Suri could only shake her head; she was in no mood to argue with her aunt tonight. It was enough that the mean-as-a-rattlesnake-woman was alive and well. “Alright, I’m sorry I disturbed you. Good night, Aunt Birdie.”
She didn’t wait for her aunt to respond but left her room and moved through the house until she was once again in the living room. She hadn’t turned on any lights when she’d come in because Aunt Birdie was a staunch believer in conserving electricity, so empty rooms had to be pitch-dark at all times. Thankful for that tonight, Suri crept toward the window. Pressing her side against the wall, she eased an arm around slowly, pushing the curtain until there was the barest space for her to peek through.
Her heart thumped and then stopped.

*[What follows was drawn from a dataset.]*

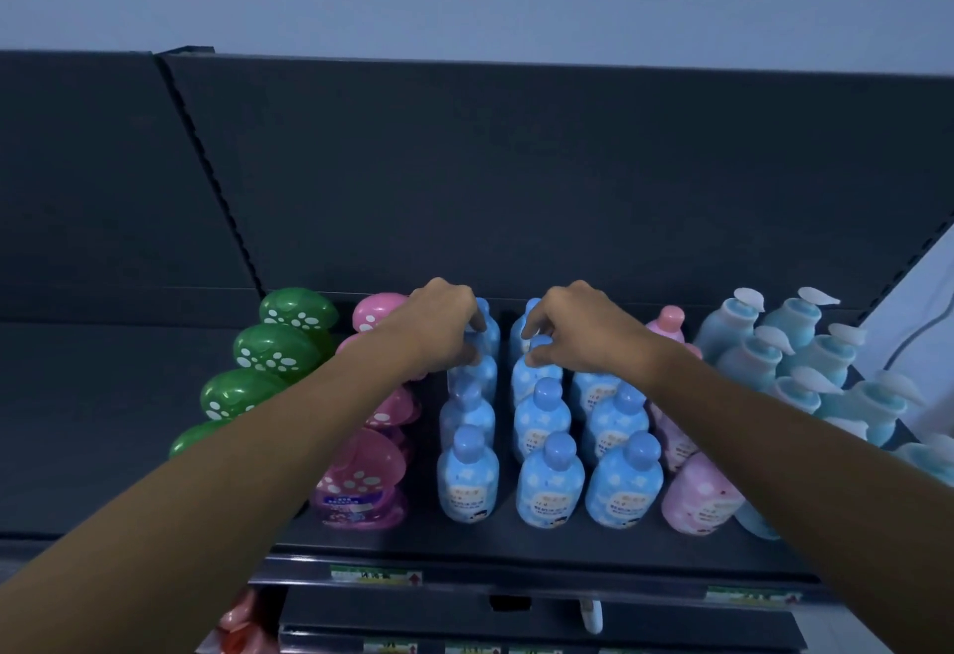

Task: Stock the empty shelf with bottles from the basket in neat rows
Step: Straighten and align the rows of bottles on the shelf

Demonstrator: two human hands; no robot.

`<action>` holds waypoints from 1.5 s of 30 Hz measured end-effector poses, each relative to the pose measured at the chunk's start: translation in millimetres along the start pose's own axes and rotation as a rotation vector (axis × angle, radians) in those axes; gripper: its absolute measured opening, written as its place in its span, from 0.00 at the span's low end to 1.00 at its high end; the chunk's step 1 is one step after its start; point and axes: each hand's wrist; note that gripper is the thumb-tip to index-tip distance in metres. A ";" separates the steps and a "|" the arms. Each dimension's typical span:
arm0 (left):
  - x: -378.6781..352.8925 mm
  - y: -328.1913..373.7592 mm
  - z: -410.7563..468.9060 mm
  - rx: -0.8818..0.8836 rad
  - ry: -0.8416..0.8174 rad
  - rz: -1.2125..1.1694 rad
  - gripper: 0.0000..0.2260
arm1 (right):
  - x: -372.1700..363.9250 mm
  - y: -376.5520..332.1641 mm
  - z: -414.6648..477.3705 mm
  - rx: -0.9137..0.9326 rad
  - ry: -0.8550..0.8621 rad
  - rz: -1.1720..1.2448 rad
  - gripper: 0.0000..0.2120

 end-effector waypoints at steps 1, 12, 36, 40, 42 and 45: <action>3.6 -0.7 2.3 0.007 -0.010 -0.003 0.23 | 3.5 0.7 2.8 -0.007 0.014 0.015 0.15; 7.5 0.4 43.5 0.056 0.009 0.003 0.23 | -4.8 13.7 44.3 -0.081 0.074 0.046 0.19; 26.0 44.6 4.7 -0.033 0.193 0.051 0.16 | 58.9 37.1 -37.8 -0.143 0.208 0.075 0.12; 26.6 86.8 -27.1 -0.200 0.196 -0.085 0.10 | 77.5 46.4 -94.5 -0.140 0.179 0.024 0.07; 22.7 109.4 -41.2 -0.256 0.165 -0.131 0.10 | 80.0 52.6 -116.8 -0.130 0.148 0.002 0.07; 9.3 131.0 -52.8 -0.326 0.130 -0.097 0.12 | 75.2 64.4 -137.4 -0.118 0.051 -0.046 0.08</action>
Point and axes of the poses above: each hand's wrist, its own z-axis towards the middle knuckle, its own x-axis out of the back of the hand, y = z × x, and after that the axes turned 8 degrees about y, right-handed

He was still there, and his head was tilted back as if he were looking up at her.
“Fuck this,” she snapped and released the curtain.
Going back into her room this time, she yanked the shoebox from beneath her bed and pulled out the gun she kept there. A quick check of the bullets, and she released the safety before heading out again. She had to close the front door quietly, because she didn’t want Aunt Birdie coming out to see where she was. Running down the steps with gun in hand, Suri had no idea what she was going to do beyond telling the bastard to get lost, but as she arrived on the first floor and made her way to the front door, a loud boom and then a bright burst of light sent her flying back.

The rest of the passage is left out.